Actually, it’s not just my head. My whole face hurts.

When did that happen? And… where am I? My whole body feels heavy, and my eyes won’t quite open. My body has been aching like crazy for the past few days but when I woke up this morning in Sunset’s apartment it was worse than ever.

I try to open my mouth to ask, and I try to open my eyes with it, but I’m just so tired. I barely manage to crack my eyelids open and make a quiet hum of wordless noise that turns into a sharp grunt of discomfort as light spears into my eyes.

“Wallie?!”

I flinch at Sunset’s shout. She sounds equal parts scared and relieved, but I can’t put my finger on why. What’s wrong? What’s… Is something wrong with me?

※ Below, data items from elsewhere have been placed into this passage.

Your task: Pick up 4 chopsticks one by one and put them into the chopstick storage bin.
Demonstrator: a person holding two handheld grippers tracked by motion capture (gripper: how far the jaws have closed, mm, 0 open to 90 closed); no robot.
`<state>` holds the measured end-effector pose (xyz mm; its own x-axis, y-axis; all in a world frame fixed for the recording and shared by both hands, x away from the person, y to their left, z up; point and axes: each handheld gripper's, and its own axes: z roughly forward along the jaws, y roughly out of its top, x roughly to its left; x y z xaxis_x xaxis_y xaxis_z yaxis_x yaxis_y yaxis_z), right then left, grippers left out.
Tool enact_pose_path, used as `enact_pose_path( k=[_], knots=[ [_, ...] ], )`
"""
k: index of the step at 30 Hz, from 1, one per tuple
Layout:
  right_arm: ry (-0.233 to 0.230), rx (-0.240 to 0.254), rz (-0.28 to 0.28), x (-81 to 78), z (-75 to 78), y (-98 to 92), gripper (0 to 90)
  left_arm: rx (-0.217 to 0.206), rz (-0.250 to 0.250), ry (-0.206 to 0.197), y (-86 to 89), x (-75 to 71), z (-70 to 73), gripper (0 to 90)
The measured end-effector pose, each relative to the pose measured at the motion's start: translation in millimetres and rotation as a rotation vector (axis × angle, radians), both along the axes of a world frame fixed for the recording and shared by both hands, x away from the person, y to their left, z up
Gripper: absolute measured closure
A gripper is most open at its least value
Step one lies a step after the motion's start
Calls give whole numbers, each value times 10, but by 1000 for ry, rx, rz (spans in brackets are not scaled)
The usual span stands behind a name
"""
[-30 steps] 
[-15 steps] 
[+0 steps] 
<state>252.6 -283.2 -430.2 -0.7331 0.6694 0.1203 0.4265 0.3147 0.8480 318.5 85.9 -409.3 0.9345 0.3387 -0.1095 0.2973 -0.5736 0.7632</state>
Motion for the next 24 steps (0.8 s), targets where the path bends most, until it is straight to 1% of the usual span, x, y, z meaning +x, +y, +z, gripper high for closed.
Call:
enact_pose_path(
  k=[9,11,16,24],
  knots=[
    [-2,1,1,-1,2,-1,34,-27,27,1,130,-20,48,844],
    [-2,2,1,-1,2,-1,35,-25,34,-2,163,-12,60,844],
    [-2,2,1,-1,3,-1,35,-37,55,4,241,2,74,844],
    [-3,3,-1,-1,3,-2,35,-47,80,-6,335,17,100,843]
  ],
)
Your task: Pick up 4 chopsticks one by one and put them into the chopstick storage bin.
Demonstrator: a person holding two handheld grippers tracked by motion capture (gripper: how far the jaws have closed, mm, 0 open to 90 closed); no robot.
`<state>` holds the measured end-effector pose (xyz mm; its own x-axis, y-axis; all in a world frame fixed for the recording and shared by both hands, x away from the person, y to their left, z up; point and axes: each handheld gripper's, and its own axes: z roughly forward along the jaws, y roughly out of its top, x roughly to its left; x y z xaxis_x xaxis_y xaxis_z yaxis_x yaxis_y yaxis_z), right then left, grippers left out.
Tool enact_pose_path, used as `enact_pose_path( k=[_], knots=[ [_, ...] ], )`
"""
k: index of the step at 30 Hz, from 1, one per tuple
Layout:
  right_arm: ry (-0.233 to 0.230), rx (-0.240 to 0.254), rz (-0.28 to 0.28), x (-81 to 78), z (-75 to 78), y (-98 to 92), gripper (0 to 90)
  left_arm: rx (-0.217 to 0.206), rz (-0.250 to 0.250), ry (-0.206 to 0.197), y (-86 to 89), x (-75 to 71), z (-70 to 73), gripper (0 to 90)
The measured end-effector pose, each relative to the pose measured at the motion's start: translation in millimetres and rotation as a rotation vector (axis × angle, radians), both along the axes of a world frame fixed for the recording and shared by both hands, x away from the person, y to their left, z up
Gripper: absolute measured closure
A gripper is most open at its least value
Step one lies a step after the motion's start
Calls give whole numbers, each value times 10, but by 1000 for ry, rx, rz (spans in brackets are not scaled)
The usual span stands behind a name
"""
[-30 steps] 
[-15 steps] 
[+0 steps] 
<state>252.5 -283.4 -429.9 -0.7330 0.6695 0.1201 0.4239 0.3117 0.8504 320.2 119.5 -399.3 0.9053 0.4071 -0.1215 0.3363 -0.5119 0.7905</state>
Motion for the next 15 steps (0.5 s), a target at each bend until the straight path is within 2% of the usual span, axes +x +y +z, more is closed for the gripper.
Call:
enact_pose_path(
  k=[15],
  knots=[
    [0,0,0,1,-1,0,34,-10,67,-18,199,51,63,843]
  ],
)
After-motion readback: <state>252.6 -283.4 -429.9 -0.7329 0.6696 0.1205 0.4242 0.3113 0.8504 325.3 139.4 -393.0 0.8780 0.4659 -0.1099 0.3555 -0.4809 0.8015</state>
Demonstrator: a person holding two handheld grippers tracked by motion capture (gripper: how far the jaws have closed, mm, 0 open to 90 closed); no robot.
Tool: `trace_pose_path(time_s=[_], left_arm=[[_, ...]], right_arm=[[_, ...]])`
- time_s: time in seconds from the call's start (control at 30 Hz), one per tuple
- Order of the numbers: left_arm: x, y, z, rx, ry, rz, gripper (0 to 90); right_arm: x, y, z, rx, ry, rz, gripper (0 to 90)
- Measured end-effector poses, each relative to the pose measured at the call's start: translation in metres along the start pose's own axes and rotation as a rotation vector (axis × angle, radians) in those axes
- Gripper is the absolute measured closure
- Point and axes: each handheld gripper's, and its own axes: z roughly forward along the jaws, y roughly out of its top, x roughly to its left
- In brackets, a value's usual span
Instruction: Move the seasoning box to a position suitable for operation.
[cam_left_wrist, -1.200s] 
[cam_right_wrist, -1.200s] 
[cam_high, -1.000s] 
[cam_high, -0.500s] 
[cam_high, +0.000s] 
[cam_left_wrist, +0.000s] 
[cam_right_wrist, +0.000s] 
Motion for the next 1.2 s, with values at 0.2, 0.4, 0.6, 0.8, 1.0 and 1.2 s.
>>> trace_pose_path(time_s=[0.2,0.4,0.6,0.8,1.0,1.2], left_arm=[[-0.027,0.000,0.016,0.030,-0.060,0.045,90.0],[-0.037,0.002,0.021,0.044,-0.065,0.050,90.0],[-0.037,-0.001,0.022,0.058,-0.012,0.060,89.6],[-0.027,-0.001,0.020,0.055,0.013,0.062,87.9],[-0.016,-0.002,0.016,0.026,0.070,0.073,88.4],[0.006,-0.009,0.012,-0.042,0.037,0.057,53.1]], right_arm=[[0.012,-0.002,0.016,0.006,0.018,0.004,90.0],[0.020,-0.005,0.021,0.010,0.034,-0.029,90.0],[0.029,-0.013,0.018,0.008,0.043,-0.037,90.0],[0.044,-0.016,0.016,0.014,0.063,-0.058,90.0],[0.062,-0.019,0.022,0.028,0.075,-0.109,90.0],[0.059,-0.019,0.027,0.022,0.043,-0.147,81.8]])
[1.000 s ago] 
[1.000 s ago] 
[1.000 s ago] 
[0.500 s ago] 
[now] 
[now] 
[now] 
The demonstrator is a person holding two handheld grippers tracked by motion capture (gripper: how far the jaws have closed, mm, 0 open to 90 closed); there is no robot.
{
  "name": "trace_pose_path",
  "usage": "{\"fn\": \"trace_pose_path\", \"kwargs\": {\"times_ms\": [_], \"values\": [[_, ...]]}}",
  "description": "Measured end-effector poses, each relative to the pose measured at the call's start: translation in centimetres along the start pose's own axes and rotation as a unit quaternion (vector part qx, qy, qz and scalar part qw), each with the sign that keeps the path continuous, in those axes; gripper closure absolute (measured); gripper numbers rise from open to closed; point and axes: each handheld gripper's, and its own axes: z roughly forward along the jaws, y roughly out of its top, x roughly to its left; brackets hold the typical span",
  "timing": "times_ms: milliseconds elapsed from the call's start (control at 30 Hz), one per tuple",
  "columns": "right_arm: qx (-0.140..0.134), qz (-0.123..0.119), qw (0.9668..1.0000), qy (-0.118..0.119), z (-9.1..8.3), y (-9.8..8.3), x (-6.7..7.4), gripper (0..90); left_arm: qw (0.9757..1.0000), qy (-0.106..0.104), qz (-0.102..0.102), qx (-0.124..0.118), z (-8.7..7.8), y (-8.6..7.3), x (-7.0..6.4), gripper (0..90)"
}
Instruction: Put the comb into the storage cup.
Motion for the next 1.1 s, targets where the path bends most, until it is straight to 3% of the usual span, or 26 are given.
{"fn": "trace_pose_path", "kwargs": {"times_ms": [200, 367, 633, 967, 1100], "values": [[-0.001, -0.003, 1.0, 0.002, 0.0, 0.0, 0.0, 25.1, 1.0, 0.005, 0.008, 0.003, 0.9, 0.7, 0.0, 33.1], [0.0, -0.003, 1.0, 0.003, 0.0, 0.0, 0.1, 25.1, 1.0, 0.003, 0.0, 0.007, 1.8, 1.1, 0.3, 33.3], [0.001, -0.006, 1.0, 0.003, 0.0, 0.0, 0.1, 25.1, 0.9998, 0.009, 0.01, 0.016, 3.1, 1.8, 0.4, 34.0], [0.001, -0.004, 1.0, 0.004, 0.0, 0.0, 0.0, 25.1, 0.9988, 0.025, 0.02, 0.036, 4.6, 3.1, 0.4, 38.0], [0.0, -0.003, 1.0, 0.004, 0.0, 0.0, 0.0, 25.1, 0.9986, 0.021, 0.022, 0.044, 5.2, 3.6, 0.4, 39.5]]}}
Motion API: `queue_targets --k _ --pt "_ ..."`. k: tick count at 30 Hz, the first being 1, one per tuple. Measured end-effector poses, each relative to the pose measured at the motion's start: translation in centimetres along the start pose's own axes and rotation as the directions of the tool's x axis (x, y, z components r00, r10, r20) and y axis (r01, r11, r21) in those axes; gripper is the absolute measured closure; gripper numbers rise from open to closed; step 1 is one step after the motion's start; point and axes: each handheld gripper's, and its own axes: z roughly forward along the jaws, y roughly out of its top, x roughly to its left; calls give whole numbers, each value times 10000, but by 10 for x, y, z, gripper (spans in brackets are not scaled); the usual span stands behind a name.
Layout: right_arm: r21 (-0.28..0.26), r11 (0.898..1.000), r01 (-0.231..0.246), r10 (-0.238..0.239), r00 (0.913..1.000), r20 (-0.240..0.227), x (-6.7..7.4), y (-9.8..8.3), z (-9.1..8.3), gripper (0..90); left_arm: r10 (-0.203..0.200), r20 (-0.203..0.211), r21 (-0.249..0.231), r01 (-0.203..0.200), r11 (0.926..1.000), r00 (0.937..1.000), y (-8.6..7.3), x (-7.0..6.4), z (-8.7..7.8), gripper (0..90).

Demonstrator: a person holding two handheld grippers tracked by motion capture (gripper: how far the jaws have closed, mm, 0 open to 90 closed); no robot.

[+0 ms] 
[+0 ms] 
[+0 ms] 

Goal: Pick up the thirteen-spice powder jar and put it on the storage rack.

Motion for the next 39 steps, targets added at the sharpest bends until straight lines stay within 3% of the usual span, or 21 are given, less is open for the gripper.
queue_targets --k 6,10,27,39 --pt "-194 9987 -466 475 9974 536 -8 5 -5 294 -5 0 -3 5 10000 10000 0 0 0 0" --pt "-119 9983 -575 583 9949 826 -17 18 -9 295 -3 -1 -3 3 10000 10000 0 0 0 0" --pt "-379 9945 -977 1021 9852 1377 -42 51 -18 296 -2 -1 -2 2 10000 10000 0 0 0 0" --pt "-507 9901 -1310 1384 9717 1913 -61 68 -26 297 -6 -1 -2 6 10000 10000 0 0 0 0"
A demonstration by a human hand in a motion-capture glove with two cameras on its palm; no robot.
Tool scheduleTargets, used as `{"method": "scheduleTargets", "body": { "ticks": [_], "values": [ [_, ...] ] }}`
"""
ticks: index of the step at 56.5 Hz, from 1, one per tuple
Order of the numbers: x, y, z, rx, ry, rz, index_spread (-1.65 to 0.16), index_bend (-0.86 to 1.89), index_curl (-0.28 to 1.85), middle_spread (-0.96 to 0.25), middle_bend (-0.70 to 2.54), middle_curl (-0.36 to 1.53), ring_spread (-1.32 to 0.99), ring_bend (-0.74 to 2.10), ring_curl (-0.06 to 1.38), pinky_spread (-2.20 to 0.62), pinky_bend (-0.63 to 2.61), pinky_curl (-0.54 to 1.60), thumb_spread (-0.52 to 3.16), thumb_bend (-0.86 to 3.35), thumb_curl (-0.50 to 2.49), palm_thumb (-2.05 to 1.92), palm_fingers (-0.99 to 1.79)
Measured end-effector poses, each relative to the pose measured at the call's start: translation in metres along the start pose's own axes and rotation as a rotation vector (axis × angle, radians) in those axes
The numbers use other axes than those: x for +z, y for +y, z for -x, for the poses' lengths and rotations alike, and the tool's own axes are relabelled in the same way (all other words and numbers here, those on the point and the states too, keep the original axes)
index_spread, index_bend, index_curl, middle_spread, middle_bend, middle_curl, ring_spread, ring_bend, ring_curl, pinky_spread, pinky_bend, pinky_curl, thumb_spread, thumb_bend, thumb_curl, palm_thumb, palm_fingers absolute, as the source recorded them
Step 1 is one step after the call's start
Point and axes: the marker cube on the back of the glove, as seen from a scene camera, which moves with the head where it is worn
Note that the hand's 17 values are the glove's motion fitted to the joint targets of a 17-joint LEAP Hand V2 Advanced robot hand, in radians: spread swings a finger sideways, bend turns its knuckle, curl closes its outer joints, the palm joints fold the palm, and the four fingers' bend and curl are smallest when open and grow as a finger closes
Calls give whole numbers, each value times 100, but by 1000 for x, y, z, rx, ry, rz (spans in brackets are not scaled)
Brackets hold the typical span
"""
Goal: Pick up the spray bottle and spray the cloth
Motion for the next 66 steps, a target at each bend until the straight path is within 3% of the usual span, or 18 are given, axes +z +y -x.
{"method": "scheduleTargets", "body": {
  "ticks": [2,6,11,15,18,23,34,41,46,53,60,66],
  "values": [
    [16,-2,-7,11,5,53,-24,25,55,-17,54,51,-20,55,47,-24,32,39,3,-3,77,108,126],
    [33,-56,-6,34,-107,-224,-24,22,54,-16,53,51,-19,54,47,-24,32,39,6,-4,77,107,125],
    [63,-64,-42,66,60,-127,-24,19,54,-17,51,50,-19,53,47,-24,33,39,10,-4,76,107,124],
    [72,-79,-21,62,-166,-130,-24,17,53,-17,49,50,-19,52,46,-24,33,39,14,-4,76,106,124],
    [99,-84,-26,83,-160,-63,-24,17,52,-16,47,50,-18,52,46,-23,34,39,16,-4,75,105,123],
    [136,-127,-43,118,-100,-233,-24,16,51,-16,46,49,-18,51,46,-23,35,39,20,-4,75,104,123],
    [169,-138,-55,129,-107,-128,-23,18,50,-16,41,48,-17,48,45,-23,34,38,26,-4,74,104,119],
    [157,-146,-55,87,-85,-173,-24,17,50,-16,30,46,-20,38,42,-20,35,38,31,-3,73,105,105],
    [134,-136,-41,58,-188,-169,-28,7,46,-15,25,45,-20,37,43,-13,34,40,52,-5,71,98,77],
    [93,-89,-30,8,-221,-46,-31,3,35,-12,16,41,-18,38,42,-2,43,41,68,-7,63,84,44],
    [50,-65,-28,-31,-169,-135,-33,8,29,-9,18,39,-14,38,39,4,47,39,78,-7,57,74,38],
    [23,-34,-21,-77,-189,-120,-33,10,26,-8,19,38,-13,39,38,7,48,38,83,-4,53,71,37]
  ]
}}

“Miss Shimmer, I’m sorry but I need you to move.” I don’t recognise that voice, a woman’s voice, but it sounds soft.

Motion is coming from all around me. I still can’t account for where I am. I’m laying down, I know that much. Except I was sitting. Just a little while ago I was sitting in the office at the social services building with Sunset. We were talking to Sticky Note about… something. He was asking me questions. Lots of questions. After a while, I was just answering them on automatic.

I feel like it took a long time, but I don’t think it did.

What—

—“Okay, I think that’s all I need for now,” Sticky Note says in that colourless voice of his. He’s not mean, exactly, but I see why Sunset likes him. They’re both very stubborn.

It’s a little aggravating actually.

That’s right. I was being asked questions. Then we finished and Sunset said—

—“Thanks Sticky.” Sunset smiles as she stands. “We’ll get out of your hair, and I’ll give you a call later with an update.”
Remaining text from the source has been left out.